Camera app for smartphones

FaceU (激萌) is a camera app for smartphones running Android or Apple iOS that edits portrait photographs, typically selfies. This app uses AR technology to allow users to add stickers or effects in real-time when taking selfies and videos. It was launched in 2016 and had 250 million registered users in 2017. Most of the users of Faceu are females from 15 to 35 years old. In February 2018, Faceu was acquired by Chinese media startup Toutiao, which is worth about $300 million.
The app was banned in India (along with other Chinese apps) on 2 September 2020 by the government, the move came amid the 2020 China-India skirmish.

== Online marketing ==
FaceU is one of several selfie camera apps in China, including MeituPic, Pitu, and Camera360. The app includes social functions such as instant messaging and video chat. Photos and short videos are deleted after a short period.
. FaceU has worked with brands to create themed stickers for social media campaigns. In 2016, Faceu collaborated with MeituPic's Meipai and launched a rainbow effect. In October 2017, during the Mid-Autumn Festival and National Day, FaceU released a feature that applied historical or military costumes to selfies. The app has also worked with various social media personalities and celebrities, who have posted content using FaceU effects. Faceu group engages users' emotions utilizing key opinion leaders (KOL) and posters on social media.

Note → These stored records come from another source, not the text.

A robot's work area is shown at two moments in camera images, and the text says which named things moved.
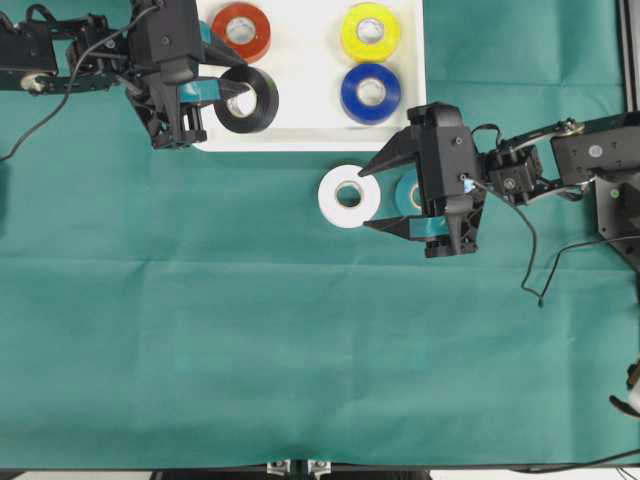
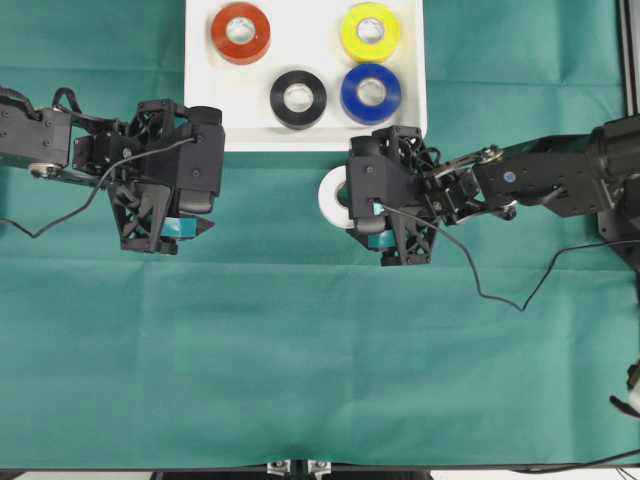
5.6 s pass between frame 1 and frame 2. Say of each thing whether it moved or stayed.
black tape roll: moved
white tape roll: stayed
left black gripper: moved
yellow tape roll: stayed
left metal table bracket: stayed
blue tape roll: stayed
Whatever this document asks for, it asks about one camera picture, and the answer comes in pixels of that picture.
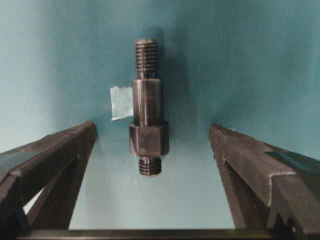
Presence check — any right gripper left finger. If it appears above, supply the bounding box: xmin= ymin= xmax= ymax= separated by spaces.
xmin=0 ymin=120 xmax=97 ymax=230

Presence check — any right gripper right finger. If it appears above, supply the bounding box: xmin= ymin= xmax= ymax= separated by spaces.
xmin=209 ymin=124 xmax=320 ymax=235

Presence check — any dark threaded metal shaft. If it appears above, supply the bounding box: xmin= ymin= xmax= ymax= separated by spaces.
xmin=129 ymin=39 xmax=169 ymax=176

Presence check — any right tape marker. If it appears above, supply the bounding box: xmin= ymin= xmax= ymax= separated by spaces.
xmin=110 ymin=86 xmax=134 ymax=121

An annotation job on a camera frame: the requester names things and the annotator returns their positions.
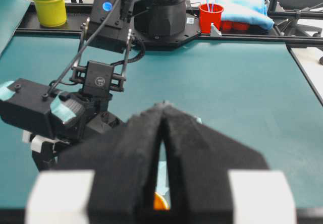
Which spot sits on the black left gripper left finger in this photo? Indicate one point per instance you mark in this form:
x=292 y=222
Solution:
x=125 y=164

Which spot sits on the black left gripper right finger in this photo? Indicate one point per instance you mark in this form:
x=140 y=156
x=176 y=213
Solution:
x=198 y=162

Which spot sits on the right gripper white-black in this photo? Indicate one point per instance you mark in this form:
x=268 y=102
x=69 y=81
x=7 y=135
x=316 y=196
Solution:
x=95 y=120

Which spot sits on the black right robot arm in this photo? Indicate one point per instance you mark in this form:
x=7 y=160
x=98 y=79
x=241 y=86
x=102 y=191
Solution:
x=117 y=33

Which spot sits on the yellow orange cup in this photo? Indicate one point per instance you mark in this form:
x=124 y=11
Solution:
x=159 y=202

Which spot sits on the red plastic cup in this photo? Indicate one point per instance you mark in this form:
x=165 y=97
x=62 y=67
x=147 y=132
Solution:
x=208 y=14

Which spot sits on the red cups under cloth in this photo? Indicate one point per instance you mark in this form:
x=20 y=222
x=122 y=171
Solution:
x=234 y=27

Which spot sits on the yellow jar blue lid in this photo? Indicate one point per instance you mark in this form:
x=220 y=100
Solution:
x=51 y=13

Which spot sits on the light blue cloth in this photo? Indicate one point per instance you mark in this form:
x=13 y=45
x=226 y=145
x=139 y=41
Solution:
x=252 y=12

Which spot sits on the grey metal corner bracket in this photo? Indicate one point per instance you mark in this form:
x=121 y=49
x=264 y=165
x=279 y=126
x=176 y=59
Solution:
x=214 y=32

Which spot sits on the black rear frame rail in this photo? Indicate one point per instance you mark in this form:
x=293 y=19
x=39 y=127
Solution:
x=78 y=14

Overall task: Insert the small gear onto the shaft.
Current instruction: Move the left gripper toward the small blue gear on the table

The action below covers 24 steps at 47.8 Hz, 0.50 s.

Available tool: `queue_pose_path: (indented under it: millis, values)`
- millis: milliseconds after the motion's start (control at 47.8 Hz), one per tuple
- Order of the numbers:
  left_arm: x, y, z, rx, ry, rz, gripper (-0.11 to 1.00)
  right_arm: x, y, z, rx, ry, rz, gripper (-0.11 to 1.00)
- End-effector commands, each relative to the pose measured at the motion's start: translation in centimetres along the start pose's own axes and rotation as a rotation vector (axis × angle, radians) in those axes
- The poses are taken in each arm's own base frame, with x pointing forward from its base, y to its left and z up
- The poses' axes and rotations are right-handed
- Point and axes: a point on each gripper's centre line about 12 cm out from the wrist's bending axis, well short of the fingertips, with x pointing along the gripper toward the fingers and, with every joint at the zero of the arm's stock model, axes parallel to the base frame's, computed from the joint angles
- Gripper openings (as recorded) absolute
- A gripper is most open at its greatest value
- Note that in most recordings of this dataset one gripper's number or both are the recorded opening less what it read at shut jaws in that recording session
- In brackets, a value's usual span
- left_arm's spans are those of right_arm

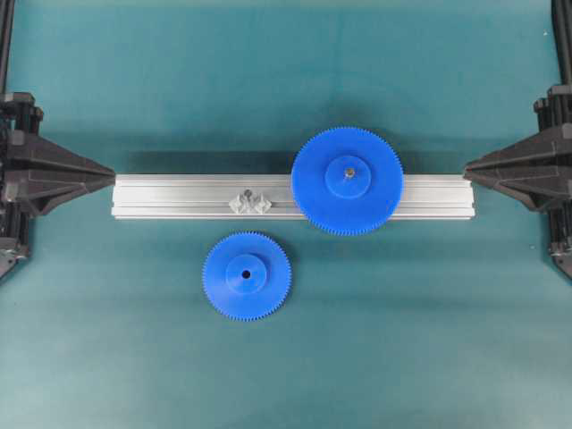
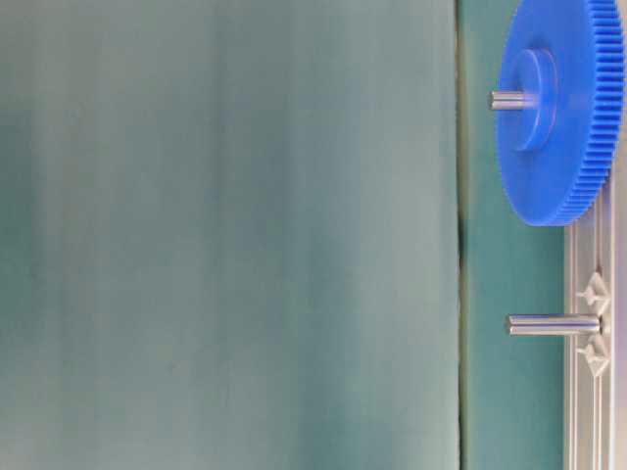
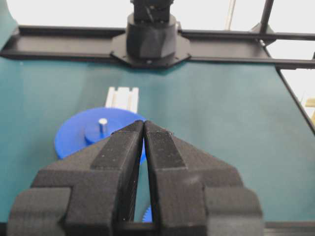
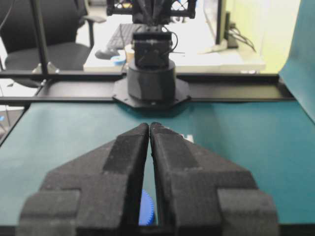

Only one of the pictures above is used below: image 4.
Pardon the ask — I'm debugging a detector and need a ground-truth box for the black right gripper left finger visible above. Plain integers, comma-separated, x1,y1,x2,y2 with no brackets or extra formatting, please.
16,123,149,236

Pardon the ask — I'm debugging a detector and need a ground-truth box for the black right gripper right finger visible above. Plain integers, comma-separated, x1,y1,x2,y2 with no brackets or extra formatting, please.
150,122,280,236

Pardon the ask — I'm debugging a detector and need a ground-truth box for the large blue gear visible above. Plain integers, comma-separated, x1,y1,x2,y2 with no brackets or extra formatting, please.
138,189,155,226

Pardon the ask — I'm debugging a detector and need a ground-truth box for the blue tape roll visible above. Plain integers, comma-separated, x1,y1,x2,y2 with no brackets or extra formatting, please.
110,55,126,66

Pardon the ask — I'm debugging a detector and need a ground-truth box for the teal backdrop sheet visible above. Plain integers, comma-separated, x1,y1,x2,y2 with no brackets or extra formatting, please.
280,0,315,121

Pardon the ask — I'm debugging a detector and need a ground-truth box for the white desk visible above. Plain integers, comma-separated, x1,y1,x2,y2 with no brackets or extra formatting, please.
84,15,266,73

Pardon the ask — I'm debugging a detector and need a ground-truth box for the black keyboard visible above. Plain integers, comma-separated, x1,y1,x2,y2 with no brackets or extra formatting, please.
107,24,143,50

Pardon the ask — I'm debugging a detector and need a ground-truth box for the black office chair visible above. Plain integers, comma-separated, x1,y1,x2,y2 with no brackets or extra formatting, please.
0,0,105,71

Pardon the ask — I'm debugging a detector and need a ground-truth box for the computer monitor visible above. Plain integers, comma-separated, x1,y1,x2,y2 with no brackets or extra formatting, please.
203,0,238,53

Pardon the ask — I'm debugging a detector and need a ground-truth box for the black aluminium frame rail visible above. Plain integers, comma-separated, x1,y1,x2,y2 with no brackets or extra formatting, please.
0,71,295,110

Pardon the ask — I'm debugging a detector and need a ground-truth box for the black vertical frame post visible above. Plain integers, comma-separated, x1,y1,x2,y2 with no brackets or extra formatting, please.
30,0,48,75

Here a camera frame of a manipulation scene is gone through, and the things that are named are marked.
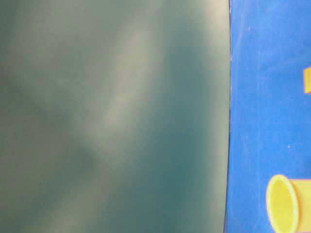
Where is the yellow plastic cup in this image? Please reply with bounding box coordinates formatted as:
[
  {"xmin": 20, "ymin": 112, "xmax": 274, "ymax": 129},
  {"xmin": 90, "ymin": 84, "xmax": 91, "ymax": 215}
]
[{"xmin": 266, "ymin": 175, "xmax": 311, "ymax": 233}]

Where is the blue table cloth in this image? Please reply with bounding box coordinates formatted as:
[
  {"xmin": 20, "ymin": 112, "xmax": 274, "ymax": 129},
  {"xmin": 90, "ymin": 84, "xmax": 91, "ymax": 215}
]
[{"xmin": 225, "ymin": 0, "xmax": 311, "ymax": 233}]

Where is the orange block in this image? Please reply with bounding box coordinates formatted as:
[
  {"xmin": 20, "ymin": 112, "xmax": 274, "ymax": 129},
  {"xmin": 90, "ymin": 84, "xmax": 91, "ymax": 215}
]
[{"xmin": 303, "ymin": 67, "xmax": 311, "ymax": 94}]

==Usage and Demographics==

FaceU had a large user base. According to industry sources, the app had more than 90 million monthly active users (MAU) and over 11 million daily active users (DAU) at certain points. Most of the users were under 30 and mainly women. The app was especially popular in major Chinese cities like Beijing, Shanghai, and Guangzhou.
FaceU also caught on in other parts of East Asia, particularly Japan and South Korea. Some app stores claim the app had hundreds of millions of users worldwide, but these numbers mostly come from the company’s marketing materials and have not been confirmed by independent sources.

==Product Features==

FaceU includes face recognition and live augmented reality (AR) effects. It allows users to add filters and stickers in real time while they are recording, rather than having to apply them later. The app integrates beauty filters, tools to create emojis and GIFs, and follow-video functionality that automatically tracks the face and movements as it records.
Studies and market reports indicate that augmented reality (AR) filters and beautification tools are now common in smartphone photography. These features have influenced the way people take photos and what they expect photos to look like when shared online. Adding AR filters and beautification options has become a standard feature that most mobile photography apps now include.